**WHAT TO PRODUCE**
Where the word "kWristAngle" occurs in a line of the listing below, copy that line.

**DATA SECTION**
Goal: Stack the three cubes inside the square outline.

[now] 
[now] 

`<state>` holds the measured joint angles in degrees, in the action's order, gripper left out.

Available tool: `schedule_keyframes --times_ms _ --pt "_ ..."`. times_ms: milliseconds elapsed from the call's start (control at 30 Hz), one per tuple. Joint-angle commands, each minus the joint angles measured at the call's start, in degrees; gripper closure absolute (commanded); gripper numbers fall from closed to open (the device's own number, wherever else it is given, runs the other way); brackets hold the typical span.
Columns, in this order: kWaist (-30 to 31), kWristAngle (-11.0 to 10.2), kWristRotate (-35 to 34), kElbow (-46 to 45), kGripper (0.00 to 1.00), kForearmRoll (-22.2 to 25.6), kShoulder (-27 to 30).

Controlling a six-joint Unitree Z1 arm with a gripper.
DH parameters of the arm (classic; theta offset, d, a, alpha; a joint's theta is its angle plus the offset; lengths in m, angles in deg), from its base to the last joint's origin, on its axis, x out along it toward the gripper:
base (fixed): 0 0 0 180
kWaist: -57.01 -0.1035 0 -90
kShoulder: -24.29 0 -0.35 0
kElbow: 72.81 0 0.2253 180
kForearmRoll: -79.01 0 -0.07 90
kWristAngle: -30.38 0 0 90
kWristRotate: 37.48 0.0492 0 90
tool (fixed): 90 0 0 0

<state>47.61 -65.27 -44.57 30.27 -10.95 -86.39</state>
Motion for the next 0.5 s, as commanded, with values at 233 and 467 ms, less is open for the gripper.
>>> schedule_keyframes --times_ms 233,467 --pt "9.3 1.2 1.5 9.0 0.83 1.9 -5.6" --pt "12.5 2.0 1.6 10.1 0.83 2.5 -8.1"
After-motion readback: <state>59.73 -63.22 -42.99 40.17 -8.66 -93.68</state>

**ANSWER SPACE**
Columns, in this order: kWaist (-30 to 31), kWristAngle (-11.0 to 10.2), kWristRotate (-35 to 34), kElbow (-46 to 45), kGripper (0.00 to 1.00), kForearmRoll (-22.2 to 25.6), kShoulder (-27 to 30).
kWristAngle: -30.38 0 0 90

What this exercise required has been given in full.